糖尿病と診断された方が、受ける治療と、患者さんがすべきことについてお伝えしたいと思います。
糖尿病の治療には食事療法、運動療法、薬物療法など様々なものがあり、初診時の状態次第で治療も異なるため、注意が必要です。
糖尿病の治療は、糖尿病を理解することから始まります。糖尿病は初期段階では無症状であるため、なぜ治療が必要なのか理解しづらいのではないかと思います。
しかし、血糖値が高い状態が続くと危険な合併症を引き起こすので、最初から血糖コントロールをしっかり行うことが大切です。糖尿病によってリスクが高まるとされる心筋梗塞や脳梗塞などは、血圧コントロール、脂質コントロール、体重コントロールによってもその進展を抑えることが出来ます。
まずは今までの生活習慣を振り返りましょう。その中から主治医と一緒に改善するべき点をさがし、できることから少しずつ改善していくことが大切です。
例えば、夏であれば糖分がたっぷり入ったジュースやスポーツ飲料を過剰にとっている場合があるので、水に切り替えるよう指導します。これだけのことで血糖値が大きく改善する患者さんもいます。より身近で日常的な習慣であればあるほど実感しやすいと思います。最初の段階ではそういったものから改善していきましょう。

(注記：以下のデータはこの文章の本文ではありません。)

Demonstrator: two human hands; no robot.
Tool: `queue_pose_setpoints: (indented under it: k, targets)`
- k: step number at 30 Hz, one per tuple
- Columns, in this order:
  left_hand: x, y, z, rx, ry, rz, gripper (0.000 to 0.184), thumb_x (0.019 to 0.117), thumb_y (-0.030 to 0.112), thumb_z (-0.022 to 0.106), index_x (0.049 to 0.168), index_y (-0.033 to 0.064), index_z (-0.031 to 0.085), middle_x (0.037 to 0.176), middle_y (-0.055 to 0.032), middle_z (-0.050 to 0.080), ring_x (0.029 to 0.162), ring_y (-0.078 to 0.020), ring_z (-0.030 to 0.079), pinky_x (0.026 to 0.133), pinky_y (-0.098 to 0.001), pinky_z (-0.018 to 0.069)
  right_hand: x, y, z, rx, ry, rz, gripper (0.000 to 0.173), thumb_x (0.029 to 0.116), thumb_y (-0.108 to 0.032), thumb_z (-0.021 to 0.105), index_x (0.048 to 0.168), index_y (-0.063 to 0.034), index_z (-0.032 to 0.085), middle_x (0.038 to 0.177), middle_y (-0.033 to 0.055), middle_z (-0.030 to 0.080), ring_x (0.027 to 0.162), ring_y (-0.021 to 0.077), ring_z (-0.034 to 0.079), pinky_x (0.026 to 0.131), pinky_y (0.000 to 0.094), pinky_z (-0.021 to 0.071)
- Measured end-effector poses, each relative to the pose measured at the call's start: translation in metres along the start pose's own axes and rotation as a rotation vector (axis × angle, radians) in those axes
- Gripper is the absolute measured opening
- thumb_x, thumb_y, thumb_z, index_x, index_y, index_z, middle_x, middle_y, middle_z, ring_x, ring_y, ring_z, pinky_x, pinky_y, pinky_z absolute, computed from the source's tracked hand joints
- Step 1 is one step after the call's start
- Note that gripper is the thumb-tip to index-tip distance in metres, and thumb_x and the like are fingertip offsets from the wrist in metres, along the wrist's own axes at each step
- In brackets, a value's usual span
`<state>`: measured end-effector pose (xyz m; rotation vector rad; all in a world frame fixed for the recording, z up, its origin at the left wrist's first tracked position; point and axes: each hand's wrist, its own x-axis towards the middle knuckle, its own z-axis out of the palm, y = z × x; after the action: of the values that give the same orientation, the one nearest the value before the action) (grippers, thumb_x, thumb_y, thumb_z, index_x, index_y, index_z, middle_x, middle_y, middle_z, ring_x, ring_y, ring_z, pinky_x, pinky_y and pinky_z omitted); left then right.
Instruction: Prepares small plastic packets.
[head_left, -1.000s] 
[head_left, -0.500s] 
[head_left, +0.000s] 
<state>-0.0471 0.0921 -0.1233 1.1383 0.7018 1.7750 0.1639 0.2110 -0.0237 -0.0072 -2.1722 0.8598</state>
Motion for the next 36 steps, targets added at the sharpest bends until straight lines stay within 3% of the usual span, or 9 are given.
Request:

食事についても、担当のスタッフに聞いてみましょう。現在の食生活の問題点を把握した上で、食事はどんなメニューが良いのか、また食事で摂取する適切なエネルギー量についても指導を受けましょう。
運動不足や肥満がある場合には、運動を日常の中でより多く取り入れるようにします。例えば、通勤の際にいつもより1つ前の駅で降り歩く、ラジオ体操やストレッチを行うなど「いつでも、どこでも、ひとりでも」行える運動をとり入れます。ただし、糖尿病と診断されたからといっていきなり無理な運動をするのは危険なことがあり、注意が必要です。
初診が済んだら、糖尿病の合併症で発症する可能性が高いものがないか、必ず他科でも診察を受けましょう。合併症は、細小血管障害である網膜症、腎症および神経障害と、大血管障害である冠動脈疾患、脳血管障害および末梢動脈疾患に分類されます。
糖尿病と診断されるまでの間に何年も血糖値の高い状態が続いている場合があります。そのような方は初診の時点で眼に網膜症という病変が生じていることも多く、放っておくと失明することがあります。必ず眼科を受診し、眼底の評価をすることが必須です。
歯周病と糖尿病は密接な関係にあります。両方をきちんと評価し、コントロールすることにより双方に良い影響を与えます。糖尿病と診断されたら必ず歯科を受診しましょう。
糖尿病と診断された段階で血糖値が著しく高い場合、主治医から入院を勧められる場合があります。その期間で集中的に検査を行うことができますし、ご自分の生活を見つめ直すという意味でも入院という手段は有効です。家事や仕事から少しの期間解放され、自分の生活を意識し、それに伴う血糖値などの動きも把握することが出来れば、それが病気に対する理解が深めるきっかけになります。入院期間中に、退院後の生活のイメージしておきましょう。